> **Work request**
Set the images aside and retype the whole listing exactly.

···

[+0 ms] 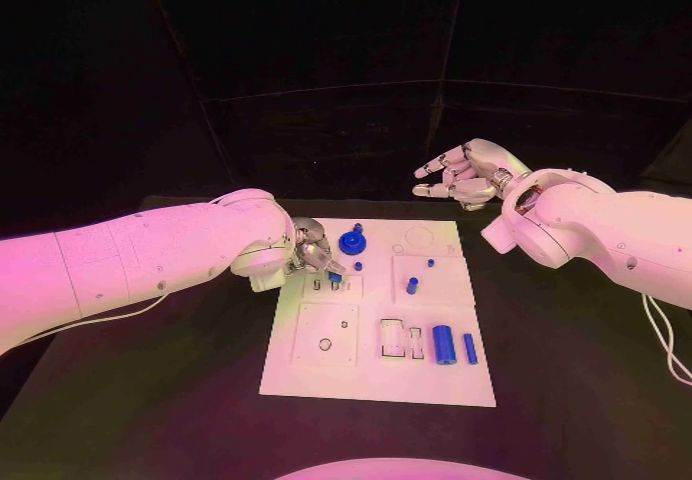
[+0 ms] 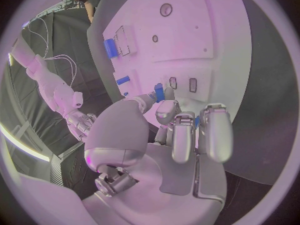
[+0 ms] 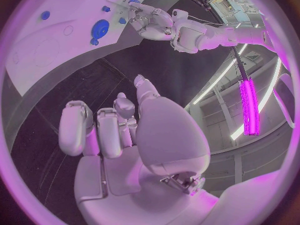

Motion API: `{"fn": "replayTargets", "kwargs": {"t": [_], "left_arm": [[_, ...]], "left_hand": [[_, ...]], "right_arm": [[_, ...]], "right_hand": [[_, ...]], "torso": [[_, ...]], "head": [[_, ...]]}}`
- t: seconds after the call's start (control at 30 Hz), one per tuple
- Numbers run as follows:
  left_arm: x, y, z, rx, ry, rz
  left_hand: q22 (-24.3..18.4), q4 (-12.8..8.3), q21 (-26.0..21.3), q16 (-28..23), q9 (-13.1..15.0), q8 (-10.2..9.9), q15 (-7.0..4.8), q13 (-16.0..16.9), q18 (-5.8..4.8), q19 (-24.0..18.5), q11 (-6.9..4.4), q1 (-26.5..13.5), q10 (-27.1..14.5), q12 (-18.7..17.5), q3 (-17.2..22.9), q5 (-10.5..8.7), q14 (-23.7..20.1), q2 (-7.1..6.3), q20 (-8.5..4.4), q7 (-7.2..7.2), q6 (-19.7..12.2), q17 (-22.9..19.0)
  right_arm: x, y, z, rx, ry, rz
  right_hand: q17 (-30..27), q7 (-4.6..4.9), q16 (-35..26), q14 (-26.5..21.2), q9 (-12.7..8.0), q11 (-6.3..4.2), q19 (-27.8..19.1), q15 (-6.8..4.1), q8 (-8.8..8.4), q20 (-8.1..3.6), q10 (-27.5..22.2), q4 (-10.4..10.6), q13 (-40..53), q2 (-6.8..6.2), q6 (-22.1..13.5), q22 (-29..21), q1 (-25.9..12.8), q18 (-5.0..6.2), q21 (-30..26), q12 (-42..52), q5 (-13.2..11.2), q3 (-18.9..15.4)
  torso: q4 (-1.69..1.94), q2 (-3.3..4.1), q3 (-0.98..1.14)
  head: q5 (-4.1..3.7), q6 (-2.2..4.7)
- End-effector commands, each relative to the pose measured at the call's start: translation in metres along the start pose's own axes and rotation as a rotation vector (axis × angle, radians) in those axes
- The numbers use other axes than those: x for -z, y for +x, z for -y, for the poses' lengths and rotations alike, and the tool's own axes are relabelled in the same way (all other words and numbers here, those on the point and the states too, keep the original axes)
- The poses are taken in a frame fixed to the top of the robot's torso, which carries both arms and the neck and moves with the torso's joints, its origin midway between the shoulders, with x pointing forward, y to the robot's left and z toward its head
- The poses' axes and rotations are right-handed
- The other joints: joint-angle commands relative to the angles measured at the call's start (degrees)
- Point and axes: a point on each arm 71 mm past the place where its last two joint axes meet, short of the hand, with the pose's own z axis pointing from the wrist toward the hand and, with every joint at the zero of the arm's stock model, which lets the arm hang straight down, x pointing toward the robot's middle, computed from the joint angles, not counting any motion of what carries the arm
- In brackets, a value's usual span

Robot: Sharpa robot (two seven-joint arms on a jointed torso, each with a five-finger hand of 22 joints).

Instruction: Assemble the parts on the task board

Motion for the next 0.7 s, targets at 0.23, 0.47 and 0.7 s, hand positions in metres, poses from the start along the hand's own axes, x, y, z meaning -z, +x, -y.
{"fn": "replayTargets", "kwargs": {"t": [0.23, 0.47, 0.7], "left_arm": [[-0.002, 0.004, -0.009, 0.008, 0.041, 0.129], [-0.005, 0.010, -0.010, -0.017, 0.028, 0.121], [-0.006, 0.013, -0.009, -0.045, 0.014, 0.105]], "left_hand": [[0.10, -7.99, -0.23, 0.18, 0.28, 0.55, 0.09, -0.57, -0.53, 0.44, -0.07, -0.41, 0.17, -0.50, 8.16, 0.07, 6.06, -1.09, 0.31, -0.47, 0.16, 15.09], [0.18, -8.29, -0.20, 0.18, 0.35, 0.62, 0.04, -1.07, -0.54, 0.48, -0.13, -0.23, 0.00, -0.83, 8.34, 0.07, 6.06, -1.40, 0.27, -0.54, 0.19, 15.09], [0.22, -8.32, -0.18, 0.18, 0.36, 0.63, 0.03, -1.24, -0.55, 0.49, -0.14, -0.20, -0.07, -0.95, 8.39, 0.07, 6.06, -1.41, 0.26, -0.55, 0.22, 15.09]], "right_arm": [[0.000, -0.002, 0.000, 0.003, -0.002, -0.002], [0.001, -0.003, 0.001, 0.003, 0.003, -0.002], [0.001, -0.002, 0.001, 0.003, 0.005, -0.002]], "right_hand": [[3.97, -0.10, 0.06, 3.24, -0.03, -0.18, 0.46, -0.37, 0.43, 0.05, 0.01, -0.61, -0.18, -0.08, -0.41, -0.10, 0.88, 0.48, 0.10, -0.05, -0.11, -0.13], [3.96, -0.11, 0.03, 3.25, -0.02, -0.20, 0.50, -0.39, 0.47, 0.02, 0.04, -0.87, -0.25, -0.05, -0.43, -0.10, 1.24, 0.48, 0.08, -0.06, -0.66, -0.13], [3.95, -0.11, 0.02, 3.24, -0.02, -0.21, 0.50, -0.39, 0.49, 0.02, 0.04, -0.93, -0.28, -0.04, -0.43, -0.11, 1.32, 0.48, 0.07, -0.07, -0.78, -0.14]], "torso": [[-0.07, -0.03, -0.07], [-0.24, 0.06, -0.04], [-0.17, 0.06, -0.03]], "head": [[0.29, -0.20], [0.28, -0.14], [0.28, -0.32]]}}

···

> **Solution for this task**
[+0 ms] 
[+0 ms] 
[+0 ms] 

Motion API: `{"fn": "replayTargets", "kwargs": {"t": [_], "left_arm": [[_, ...]], "left_hand": [[_, ...]], "right_arm": [[_, ...]], "right_hand": [[_, ...]], "torso": [[_, ...]], "head": [[_, ...]]}}`
- t: seconds after the call's start (control at 30 Hz), one per tuple
- Numbers run as follows:
  left_arm: x, y, z, rx, ry, rz
  left_hand: q22 (-24.3..18.4), q4 (-12.8..8.3), q21 (-26.0..21.3), q16 (-28..23), q9 (-13.1..15.0), q8 (-10.2..9.9), q15 (-7.0..4.8), q13 (-16.0..16.9), q18 (-5.8..4.8), q19 (-24.0..18.5), q11 (-6.9..4.4), q1 (-26.5..13.5), q10 (-27.1..14.5), q12 (-18.7..17.5), q3 (-17.2..22.9), q5 (-10.5..8.7), q14 (-23.7..20.1), q2 (-7.1..6.3), q20 (-8.5..4.4), q7 (-7.2..7.2), q6 (-19.7..12.2), q17 (-22.9..19.0)
  right_arm: x, y, z, rx, ry, rz
  right_hand: q17 (-30..27), q7 (-4.6..4.9), q16 (-35..26), q14 (-26.5..21.2), q9 (-12.7..8.0), q11 (-6.3..4.2), q19 (-27.8..19.1), q15 (-6.8..4.1), q8 (-8.8..8.4), q20 (-8.1..3.6), q10 (-27.5..22.2), q4 (-10.4..10.6), q13 (-40..53), q2 (-6.8..6.2), q6 (-22.1..13.5), q22 (-29..21), q1 (-25.9..12.8), q18 (-5.0..6.2), q21 (-30..26), q12 (-42..52), q5 (-13.2..11.2), q3 (-18.9..15.4)
  torso: q4 (-1.69..1.94), q2 (-3.3..4.1), q3 (-0.98..1.14)
  head: q5 (-4.1..3.7), q6 (-2.2..4.7)
- End-effector commands, each relative to the pose measured at the call's start: translation in metres along the start pose's own axes and rotation as a rotation vector (axis × angle, radians) in those axes
- The numbers use other axes than those: x for -z, y for +x, z for -y, for the poses' lengths and rotations alike, and the tool's own axes are relabelled in the same way (all other words and numbers here, those on the point and the states too, keep the original axes)
- The poses are taken in a frame fixed to the top of the robot's torso, which carries both arms and the neck and moves with the torso's joints, its origin midway between the shoulders, with x pointing forward, y to the robot's left and z toward its head
- The poses' axes and rotations are right-handed
- The other joints: joint-angle commands relative to the angles measured at the call's start (degrees)
- Point and axes: a point on each arm 71 mm past the place where its last two joint axes meet, short of the hand, with the pose's own z axis pointing from the wrist toward the hand and, with every joint at the zero of the arm's stock model, which lets the arm hang straight down, x pointing toward the robot's middle, computed from the joint angles, not counting any motion of what carries the arm
- In brackets, a value's usual span

Robot: Sharpa robot (two seven-joint arms on a jointed torso, each with a five-finger hand of 22 joints).

Instruction: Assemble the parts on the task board

Motion for the next 0.7 s, targets at 0.23, 0.47 and 0.7 s, hand positions in metres, poses from the start along the hand's own axes, x, y, z meaning -z, +x, -y.
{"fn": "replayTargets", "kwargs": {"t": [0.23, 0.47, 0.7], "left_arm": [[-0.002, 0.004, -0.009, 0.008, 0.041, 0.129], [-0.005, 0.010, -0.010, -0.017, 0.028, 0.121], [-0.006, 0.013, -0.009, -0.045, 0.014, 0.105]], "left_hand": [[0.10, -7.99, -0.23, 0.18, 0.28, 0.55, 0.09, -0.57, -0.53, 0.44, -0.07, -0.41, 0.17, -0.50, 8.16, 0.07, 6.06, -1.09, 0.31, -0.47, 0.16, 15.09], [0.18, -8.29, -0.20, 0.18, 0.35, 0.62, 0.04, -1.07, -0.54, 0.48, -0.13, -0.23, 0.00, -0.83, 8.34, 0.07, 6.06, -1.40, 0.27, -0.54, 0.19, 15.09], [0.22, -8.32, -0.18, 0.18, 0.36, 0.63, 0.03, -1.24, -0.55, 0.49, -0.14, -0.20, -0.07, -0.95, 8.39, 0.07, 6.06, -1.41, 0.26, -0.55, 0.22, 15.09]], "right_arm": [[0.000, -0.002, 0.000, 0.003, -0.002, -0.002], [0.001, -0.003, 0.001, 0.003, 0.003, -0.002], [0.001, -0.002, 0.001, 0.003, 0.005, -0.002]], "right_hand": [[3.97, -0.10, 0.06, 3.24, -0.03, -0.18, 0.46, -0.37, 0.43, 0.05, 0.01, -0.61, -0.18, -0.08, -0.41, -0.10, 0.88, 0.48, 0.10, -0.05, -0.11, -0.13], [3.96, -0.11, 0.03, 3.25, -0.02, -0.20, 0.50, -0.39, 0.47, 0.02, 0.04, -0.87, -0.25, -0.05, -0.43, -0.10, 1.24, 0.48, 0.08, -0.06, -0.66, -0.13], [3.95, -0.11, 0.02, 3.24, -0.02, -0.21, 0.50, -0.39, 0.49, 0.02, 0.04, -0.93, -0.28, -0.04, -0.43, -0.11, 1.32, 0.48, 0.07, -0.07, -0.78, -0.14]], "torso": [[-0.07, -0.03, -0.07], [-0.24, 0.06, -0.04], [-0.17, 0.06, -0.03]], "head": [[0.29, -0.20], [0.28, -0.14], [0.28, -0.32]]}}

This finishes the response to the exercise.